Lack of association of functional CTLA4 polymorphisms with juvenile idiopathic arthritis

Abstract

Juvenile idiopathic arthritis (JIA) is an autoimmune disorder mediated by Th1 immune responses. CTLA-4, expressed on the T cell surface, plays a negative role in regulating T cell activation. Single-nucleotide polymorphisms (SNPs) in CTLA4 have been implicated in susceptibility to several autoimmune disorders, including JIA. This study was undertaken to test 3 functional CTLA4 variants for association with JIA. Families of 531 children with JIA were genotyped for SNPs located in the promoter region (C-318T), exon 1 (A49G), and the 3'-untranslated region (CT60) of CTLA4 by polymerase chain reaction amplification and digestion. Family Based Association Testing (FBAT) was used to test CTLA4 SNPs and haplotypes for association with JIA. A second independent cohort of >300 children with JIA and >500 controls were genotyped for case-control analyses. Case-control analyses of the combined cohorts, as well as meta-analyses of published association studies of CTLA4 and JIA, were performed.

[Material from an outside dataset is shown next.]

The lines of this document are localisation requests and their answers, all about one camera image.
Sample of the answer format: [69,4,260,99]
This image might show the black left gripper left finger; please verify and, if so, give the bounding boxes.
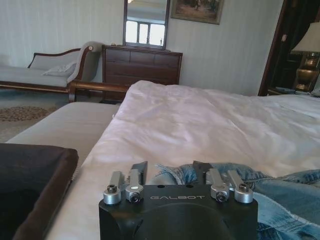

There were no deviations of transmission of any of the CTLA4 variants to children with JIA, or JIA subtypes, determined by FBAT. No significant associations between CTLA4 C-318T or A49G SNPs and JIA were found in 650 JIA cases and 350 controls. Similarly, no significant associations with CT60 variants were found in >800 JIA cases and >500 controls. The meta-analysis also failed to confirm an association between JIA and CTLA4 variants. These results suggest that C-318T, A49G, CT60, and haplotypes tagged by these CTLA4 SNPs are not associated with JIA or major JIA subtypes.